A Memory Called Empire (von Arkady Martine)
|Die Lsel Station ist ein kleines Territorium am Rande des mächtigen Teixcalaani Imperiums. Das Imperium vergrößert sich in regelmäßigen Wellen. Daher ist es den Bewohnern der Station sehr wichtig, gute Beziehungen zum Imperium zu unterhalten, um nicht irgendwann selbst auf der Liste zu annektierender Nachbarn zu stehen. Nun ist der langjährige Botschafter der Station, Yskander, unter ungeklärten Umständen gestorben und das Imperium bittet umgehend um einen Ersatz.
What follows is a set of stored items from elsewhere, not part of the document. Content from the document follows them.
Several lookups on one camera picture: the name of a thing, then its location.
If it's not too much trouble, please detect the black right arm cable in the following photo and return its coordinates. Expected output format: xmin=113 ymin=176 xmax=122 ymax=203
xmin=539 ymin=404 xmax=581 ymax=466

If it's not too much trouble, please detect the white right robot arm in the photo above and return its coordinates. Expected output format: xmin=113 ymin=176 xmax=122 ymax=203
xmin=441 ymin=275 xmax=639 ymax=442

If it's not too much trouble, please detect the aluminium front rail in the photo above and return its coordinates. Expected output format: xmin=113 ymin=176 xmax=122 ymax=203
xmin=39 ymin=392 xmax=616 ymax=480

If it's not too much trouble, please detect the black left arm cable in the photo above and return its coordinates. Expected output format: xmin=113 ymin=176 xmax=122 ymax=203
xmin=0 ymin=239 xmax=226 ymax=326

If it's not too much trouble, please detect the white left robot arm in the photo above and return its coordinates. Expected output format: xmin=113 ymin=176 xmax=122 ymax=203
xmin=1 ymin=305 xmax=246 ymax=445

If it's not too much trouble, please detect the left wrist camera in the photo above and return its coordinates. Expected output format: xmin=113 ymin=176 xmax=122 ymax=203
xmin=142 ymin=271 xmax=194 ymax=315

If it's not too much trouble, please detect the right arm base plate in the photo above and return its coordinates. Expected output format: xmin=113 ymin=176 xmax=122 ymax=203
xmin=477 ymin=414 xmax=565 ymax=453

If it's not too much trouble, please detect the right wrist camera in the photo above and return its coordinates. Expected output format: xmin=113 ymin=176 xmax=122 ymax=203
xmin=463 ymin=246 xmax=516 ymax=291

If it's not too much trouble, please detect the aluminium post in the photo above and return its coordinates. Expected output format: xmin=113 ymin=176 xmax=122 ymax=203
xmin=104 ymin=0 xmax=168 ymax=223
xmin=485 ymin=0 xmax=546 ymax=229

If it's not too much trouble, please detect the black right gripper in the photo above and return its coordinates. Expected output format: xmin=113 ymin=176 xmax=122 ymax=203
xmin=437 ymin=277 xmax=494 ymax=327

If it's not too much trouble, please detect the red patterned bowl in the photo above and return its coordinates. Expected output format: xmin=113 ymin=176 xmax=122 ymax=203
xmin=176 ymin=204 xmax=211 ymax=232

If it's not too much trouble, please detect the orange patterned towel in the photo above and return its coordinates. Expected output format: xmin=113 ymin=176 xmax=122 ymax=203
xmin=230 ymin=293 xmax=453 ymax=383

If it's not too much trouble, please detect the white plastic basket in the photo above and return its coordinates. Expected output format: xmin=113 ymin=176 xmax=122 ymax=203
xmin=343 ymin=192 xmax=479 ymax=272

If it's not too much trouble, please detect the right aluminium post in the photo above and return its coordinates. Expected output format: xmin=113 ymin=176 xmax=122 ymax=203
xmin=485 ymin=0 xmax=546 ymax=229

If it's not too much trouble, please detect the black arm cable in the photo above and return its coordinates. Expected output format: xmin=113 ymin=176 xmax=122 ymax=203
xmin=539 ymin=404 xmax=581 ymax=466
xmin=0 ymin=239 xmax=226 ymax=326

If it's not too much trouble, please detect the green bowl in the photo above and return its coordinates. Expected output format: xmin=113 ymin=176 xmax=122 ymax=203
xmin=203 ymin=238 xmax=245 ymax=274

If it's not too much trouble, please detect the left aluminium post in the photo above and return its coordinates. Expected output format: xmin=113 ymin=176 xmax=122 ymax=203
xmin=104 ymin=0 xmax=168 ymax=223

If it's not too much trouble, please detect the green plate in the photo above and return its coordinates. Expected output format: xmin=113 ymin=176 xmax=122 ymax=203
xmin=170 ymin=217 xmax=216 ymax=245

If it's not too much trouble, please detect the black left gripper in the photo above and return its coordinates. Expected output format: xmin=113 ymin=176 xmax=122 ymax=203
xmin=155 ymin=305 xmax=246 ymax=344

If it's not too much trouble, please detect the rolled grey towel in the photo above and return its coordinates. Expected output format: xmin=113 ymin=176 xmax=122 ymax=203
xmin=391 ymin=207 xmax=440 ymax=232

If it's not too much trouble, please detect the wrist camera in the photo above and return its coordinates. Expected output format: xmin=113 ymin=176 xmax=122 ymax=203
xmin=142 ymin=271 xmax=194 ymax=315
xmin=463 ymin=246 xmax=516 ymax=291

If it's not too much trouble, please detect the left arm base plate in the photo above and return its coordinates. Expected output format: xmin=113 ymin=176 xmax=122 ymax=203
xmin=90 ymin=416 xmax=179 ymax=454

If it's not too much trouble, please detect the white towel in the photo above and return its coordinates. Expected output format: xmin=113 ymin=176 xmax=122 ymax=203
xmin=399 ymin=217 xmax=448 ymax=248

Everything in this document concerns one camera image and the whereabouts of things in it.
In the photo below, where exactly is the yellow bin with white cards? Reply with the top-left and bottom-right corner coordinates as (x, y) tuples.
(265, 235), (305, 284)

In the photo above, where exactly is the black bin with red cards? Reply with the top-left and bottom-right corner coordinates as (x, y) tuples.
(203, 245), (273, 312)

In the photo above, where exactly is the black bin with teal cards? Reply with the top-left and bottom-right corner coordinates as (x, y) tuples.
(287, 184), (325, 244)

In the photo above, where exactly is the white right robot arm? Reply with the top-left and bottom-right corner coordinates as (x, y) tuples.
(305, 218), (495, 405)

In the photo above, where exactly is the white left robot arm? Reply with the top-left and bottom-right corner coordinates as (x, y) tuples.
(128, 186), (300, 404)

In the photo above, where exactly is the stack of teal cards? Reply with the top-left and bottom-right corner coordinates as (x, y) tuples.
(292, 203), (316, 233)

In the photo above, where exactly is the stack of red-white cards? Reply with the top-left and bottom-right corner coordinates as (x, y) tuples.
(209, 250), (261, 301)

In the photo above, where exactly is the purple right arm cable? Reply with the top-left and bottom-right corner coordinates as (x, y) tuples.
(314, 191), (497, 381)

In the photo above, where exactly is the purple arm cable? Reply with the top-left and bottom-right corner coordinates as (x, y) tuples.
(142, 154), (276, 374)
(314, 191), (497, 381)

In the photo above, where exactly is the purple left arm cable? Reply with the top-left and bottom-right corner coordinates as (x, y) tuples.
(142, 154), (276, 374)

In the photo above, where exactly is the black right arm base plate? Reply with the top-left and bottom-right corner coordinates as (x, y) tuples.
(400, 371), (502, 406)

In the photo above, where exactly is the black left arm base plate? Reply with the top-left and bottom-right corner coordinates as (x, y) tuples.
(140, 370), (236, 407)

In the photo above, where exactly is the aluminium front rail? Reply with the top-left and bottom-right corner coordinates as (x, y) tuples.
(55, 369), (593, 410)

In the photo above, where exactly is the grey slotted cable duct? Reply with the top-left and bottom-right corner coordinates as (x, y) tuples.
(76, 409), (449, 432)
Mahit Dzmare tritt die Nachfolge an. Aufgrund des Zeitdrucks kann sie nur oberflächlich vorbereitet werden. In aller Eile wird ihr ein „Imago“ eingesetzt, ein mentaler Abdruck Yskanders, der jedoch bereits viele Jahre alt ist. Das Gerät weist zudem eine Fehlfunktion auf, der Kontakt bricht bald ab. Mahit ist nun auf sich allein gestellt und findet erst einmal mithifle ihrer teixcalaanischen Assistentin heraus, dass Yskander ermordet wurde. Bei ihren Nachforschungen stolpert Mahit rasch von einer Verschwörung in die nächste und wird zu einer Schlüsselfigur in dem sich anbahnenden Bürgerkrieg um die Nachfolge des alternden Imperators. Durch ihre prominente Rolle droht dei Lsel Station das erste Opfer der Auseinandersetzungen außerhalb des Imperiums zu werden.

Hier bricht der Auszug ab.